Dr. Norman Ned Sharpless, who ran the National Cancer Institute during President Donald Trump’s first term, is one of a handful of outside candidates under consideration for the permanent job, four people familiar with the matter said.
Sharpless won broad praise for his work at NCI, which he led for the entirety of the Trump administration and part of the Biden administration before leaving government in 2022.
He also served briefly as Trump’s acting FDA commissioner in 2019 — a seven-month stint that could prove valuable for senior Trump officials trying to stabilize the embattled agency after months of upheaval, the people familiar with the situation said.
That Sharpless is being considered to run the FDA is the latest sign of the administration’s willingness to spurn the Make America Healthy Again movement in favor of more conventional leaders it believes can shore up a health department now seen as a political weakness for the GOP.
He has no clear ties to Kennedy or the MAHA movement, which Trump credited with aiding his 2024 presidential win — but that has more recently seen its influence wane as the administration repositions ahead of November’s midterms.
Since leaving government, Sharpless co-founded a venture cital fund that invests in biotechnology companies. He has been a professor at the University of North Carolina School of Medicine. While there, he signed onto a letter opposing planned changes to some of the FDA’s recent vaccine policies.

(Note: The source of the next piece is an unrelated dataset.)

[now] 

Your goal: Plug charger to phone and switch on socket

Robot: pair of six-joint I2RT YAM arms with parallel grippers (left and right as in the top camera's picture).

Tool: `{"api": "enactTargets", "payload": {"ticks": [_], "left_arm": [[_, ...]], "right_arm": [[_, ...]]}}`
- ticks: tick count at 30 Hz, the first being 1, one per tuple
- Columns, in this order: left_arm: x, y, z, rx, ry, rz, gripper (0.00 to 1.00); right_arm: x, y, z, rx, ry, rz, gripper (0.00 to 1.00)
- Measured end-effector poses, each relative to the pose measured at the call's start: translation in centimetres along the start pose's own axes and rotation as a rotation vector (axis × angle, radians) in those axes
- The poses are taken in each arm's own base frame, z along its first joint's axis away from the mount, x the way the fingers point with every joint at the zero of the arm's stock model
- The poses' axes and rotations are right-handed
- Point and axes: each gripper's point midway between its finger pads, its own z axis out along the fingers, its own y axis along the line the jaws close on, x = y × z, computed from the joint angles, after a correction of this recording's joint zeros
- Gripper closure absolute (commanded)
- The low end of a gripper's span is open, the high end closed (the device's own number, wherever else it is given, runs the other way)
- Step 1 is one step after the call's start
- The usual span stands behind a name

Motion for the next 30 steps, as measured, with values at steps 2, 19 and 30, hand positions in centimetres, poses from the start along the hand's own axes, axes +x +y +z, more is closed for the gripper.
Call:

We are deeply concerned by sweeping new FDA assertions about vaccine safety and proposals that would undermine a regulatory model designed to ensure that vaccines are safe, effective, and available when the public needs them most, Sharpless and a dozen other former FDA leaders wrote last December, calling them the latest in a series of troubling changes at the FDA.
The oncologist is one of several candidates that Trump health officials have discussed, and the people familiar with the matter cautioned that the search process is still ongoing. Senior officials had hoped to submit a recommended nominee to Trump in the first half of this month, though that timeline may slip as they continue to sift through candidates.

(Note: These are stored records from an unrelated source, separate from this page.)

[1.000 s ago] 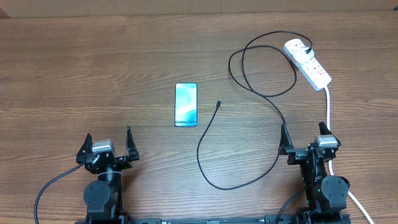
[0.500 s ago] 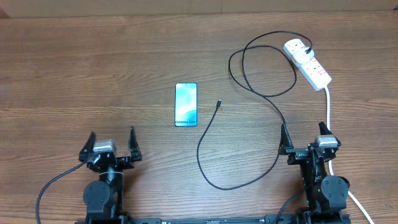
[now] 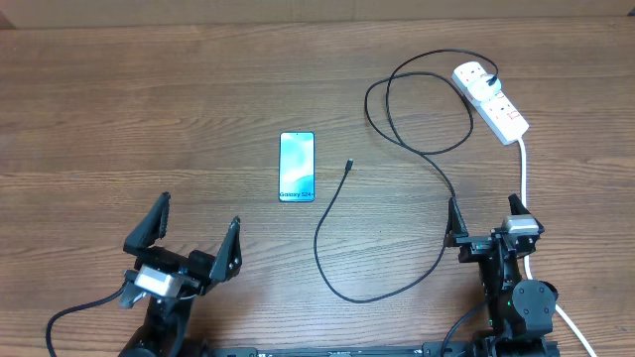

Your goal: Plug charger to phone and switch on socket

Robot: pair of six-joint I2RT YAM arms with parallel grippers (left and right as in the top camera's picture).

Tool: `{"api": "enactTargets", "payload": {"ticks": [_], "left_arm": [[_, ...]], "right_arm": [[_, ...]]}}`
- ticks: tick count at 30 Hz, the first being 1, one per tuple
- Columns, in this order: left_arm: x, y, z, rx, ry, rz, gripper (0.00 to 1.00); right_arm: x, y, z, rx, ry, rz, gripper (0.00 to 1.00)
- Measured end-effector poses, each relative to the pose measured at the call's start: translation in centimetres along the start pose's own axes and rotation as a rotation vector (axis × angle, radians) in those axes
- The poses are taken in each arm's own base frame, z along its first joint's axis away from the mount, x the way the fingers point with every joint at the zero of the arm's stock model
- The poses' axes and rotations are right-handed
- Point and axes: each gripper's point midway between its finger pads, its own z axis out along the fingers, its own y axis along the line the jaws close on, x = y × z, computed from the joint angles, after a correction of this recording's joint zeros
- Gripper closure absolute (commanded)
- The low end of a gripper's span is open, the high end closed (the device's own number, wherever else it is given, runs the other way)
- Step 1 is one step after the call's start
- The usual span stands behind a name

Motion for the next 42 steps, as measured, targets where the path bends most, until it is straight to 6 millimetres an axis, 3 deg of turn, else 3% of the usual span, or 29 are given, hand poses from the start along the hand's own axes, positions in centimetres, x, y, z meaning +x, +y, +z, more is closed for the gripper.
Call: {"api": "enactTargets", "payload": {"ticks": [6, 13, 17, 22, 27, 33, 37, 42], "left_arm": [[-4.4, -1.4, 2.1, 0.046, 0.077, 0.003, 0.00], [-2.9, -1.4, 6.1, 0.055, 0.629, -0.151, 0.00], [-2.1, -0.8, 9.2, 0.069, 0.816, -0.228, 0.00], [0.3, -1.1, 11.4, 0.150, 0.939, -0.350, 0.00], [4.2, -2.3, 10.5, 0.139, 1.165, -0.438, 0.00], [7.5, -4.4, 8.7, 0.017, 1.552, -0.277, 0.00], [10.3, -5.1, 9.4, -0.022, 1.644, -0.162, 0.00], [14.0, -6.2, 8.7, -0.020, 1.760, -0.138, 0.00]], "right_arm": [[0.0, 0.0, 0.0, 0.000, 0.000, 0.000, 0.00], [0.0, 0.0, 0.0, 0.000, 0.000, 0.000, 0.00], [0.0, 0.0, 0.0, 0.000, 0.000, 0.000, 0.00], [0.0, 0.0, 0.0, 0.000, 0.000, 0.000, 0.00], [0.0, 0.0, 0.0, 0.000, 0.000, 0.000, 0.00], [0.0, 0.0, 0.0, 0.000, 0.000, 0.000, 0.00], [0.0, 0.0, 0.0, 0.000, -0.001, 0.000, 0.00], [0.0, 0.0, 0.0, 0.000, 0.000, 0.000, 0.00]]}}
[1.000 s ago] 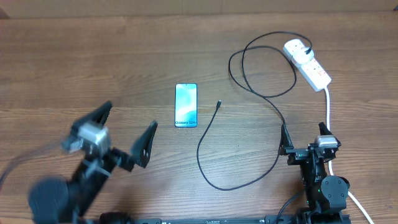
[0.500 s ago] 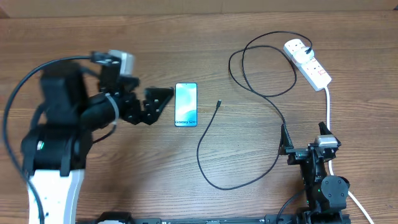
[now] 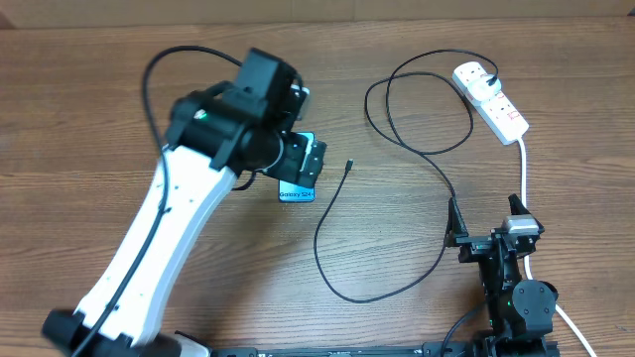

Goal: Plug charger to phone and switch on socket
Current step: 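Move the left gripper over the Galaxy S24+ phone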

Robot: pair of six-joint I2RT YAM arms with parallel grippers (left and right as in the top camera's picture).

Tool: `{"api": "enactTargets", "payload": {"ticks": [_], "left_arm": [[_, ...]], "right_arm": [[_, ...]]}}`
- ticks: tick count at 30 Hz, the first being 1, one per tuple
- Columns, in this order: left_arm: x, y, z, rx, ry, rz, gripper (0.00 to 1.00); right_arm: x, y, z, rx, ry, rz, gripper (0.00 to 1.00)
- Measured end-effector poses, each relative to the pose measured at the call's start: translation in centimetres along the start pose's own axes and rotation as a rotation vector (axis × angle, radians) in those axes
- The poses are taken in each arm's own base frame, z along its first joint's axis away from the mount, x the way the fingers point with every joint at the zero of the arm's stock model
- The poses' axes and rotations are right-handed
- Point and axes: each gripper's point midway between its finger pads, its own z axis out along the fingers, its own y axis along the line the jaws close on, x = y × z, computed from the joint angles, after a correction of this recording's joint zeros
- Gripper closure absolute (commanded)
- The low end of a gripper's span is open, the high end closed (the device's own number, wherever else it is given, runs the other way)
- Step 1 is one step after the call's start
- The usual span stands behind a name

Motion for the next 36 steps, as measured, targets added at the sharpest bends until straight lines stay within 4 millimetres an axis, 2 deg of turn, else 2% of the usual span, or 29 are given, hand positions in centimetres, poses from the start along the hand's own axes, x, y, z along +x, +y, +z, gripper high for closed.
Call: {"api": "enactTargets", "payload": {"ticks": [6, 14, 25, 31, 36], "left_arm": [[0.7, -1.5, 2.3, 0.083, 0.097, -0.023, 0.01], [0.9, -2.7, 3.5, 0.150, 0.146, -0.041, 0.00], [0.7, 0.1, 6.5, -0.024, 0.192, -0.204, 0.00], [-1.0, 0.7, 8.7, -0.057, 0.153, -0.233, 0.00], [-1.3, 1.3, 10.0, -0.091, 0.156, -0.316, 0.00]], "right_arm": [[0.0, 0.0, 0.0, 0.000, 0.000, 0.000, 0.00], [0.0, 0.0, 0.0, 0.000, 0.000, 0.000, 0.00], [0.0, 0.0, 0.0, 0.000, 0.000, 0.000, 0.00], [0.0, 0.0, 0.0, 0.000, 0.000, 0.000, 0.00], [0.0, 0.0, 0.0, 0.000, 0.000, 0.000, 0.00]]}}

Sharpless did not respond to a request for comment.
HHS spokesman Andrew Nixon said the administration is reviewing a large pool of highly qualified candidates interested in serving in key leadership roles across HHS, including the FDA. The focus remains on experienced leaders who can strengthen agency operations, continue advancing significant reforms, and maintain public trust.
Contenders line up
In another indication of MAHA’s loosening grip on personnel decisions, Trump health officials involved in the FDA commissioner search have also eyed longtime pharmaceutical executive Richard Pops, three of the people familiar with the matter said.
Kennedy and the MAHA movement have frequently targeted the industry as a corrupting force within the nation’s health system.

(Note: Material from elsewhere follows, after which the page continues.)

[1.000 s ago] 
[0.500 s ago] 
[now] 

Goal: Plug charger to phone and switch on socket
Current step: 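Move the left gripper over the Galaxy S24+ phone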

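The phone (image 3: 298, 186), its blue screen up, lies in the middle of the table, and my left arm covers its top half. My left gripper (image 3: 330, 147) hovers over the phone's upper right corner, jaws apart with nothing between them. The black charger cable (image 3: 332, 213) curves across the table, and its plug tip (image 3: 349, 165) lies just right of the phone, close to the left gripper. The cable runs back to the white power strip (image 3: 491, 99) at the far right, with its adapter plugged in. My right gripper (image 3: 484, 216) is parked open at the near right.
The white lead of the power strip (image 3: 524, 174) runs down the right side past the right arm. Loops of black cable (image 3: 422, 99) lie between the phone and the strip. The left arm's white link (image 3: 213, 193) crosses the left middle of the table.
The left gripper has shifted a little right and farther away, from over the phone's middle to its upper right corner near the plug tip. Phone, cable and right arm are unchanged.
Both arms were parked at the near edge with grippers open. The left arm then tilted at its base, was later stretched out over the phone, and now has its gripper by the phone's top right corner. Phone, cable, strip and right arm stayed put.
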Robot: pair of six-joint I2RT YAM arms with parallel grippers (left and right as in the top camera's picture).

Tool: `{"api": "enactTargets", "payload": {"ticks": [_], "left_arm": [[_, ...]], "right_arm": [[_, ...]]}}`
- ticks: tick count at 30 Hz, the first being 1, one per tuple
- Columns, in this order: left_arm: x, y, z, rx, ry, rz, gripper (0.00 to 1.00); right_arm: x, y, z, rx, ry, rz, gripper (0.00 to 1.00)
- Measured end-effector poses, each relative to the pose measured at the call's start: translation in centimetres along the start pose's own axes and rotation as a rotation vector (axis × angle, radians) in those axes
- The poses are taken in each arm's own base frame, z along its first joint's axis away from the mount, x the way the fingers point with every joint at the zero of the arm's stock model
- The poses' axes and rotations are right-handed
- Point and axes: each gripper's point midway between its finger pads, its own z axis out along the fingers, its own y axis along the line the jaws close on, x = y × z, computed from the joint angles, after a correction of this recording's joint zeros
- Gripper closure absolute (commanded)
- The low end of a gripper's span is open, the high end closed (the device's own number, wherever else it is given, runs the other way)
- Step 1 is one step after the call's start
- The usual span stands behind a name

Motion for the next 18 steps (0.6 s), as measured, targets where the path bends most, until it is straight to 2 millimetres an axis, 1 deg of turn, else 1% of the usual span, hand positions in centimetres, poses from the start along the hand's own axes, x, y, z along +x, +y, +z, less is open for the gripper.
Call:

Pops, who is set to step down as CEO of Alkermes, a drug company, later this summer, is a well-regarded figure within the pharmaceutical industry, which clashed frequently with Marty Makary, the recently-ousted FDA commissioner, over the agency’s drug proval process.
Alkermes did not respond to a request for comment.
Several people close to the administration, in meantime, have pressed Trump officials to make acting FDA commissioner Kyle Diamantas the permanent nominee, arguing that this would be the simplest path toward stability at the agency.
Diamantas, the FDA’s top food executive, has impressed officials inside and outside the agency since taking over as acting chief three weeks ago and retains credibility within the MAHA movement for his efforts to advance policies to encourage healthier eating.
But Diamantas has scant experience on drug issues, which could undercut his chances ahead of a midterm where Trump has sought to tout his efforts to lower the cost of medicines, according to some of the people familiar with the search.
The wide-ranging search has taken on a high priority within HHS and parts of the White House, as officials try to plug key vacancies within a department juggling multiple public health threats alongside initiatives viewed as core to Trump’s affordability agenda.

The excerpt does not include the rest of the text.